→ **Task description**
Go through the data and retrieve each line that includes the string "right".

─── Collected data ───

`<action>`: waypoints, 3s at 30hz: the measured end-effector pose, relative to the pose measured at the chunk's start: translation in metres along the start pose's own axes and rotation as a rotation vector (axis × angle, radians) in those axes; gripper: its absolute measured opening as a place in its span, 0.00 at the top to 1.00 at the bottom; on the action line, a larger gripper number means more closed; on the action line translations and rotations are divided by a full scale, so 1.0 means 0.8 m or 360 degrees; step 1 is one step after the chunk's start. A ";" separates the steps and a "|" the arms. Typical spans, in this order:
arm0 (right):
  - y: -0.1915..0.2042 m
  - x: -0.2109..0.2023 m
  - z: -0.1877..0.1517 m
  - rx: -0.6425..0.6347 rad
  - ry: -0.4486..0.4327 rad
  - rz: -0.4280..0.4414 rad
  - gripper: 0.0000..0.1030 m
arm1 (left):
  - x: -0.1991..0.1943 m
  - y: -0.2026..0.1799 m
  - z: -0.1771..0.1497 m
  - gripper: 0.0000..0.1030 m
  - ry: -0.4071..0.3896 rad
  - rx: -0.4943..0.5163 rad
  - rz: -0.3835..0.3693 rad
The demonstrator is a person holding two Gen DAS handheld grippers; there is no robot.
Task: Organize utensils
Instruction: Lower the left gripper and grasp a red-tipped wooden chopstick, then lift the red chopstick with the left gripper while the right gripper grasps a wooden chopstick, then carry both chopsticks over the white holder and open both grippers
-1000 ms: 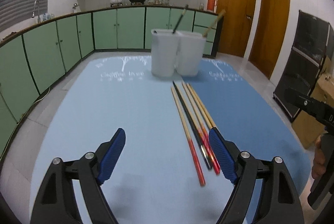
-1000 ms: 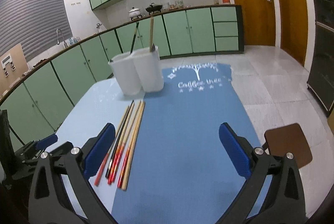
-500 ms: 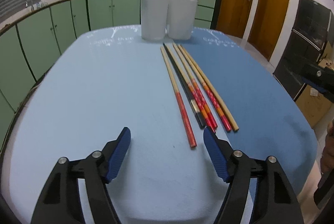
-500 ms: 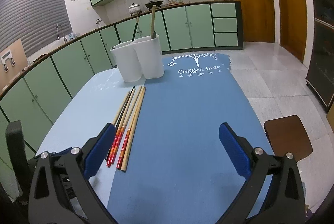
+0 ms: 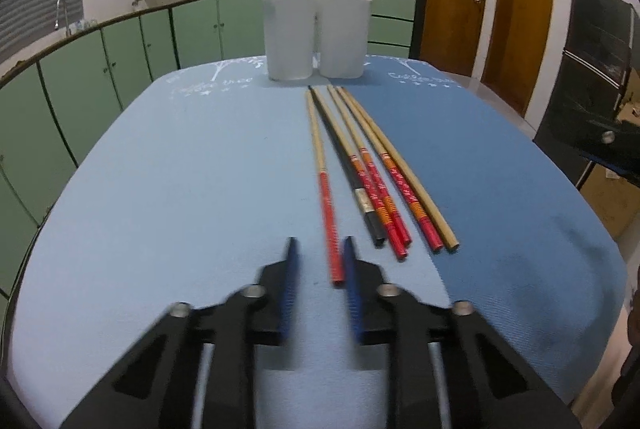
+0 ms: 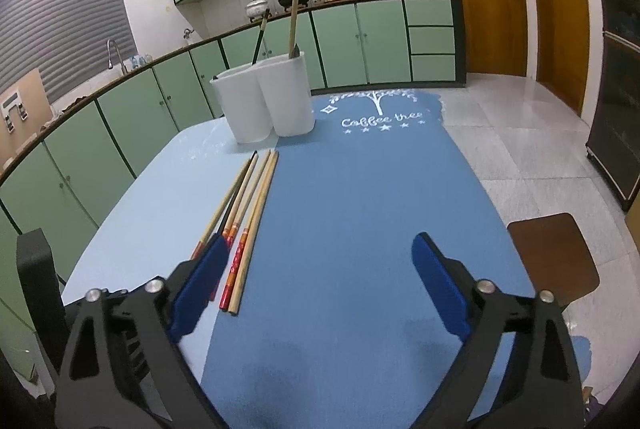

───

→ **Response for this exercise**
arm0 (right):
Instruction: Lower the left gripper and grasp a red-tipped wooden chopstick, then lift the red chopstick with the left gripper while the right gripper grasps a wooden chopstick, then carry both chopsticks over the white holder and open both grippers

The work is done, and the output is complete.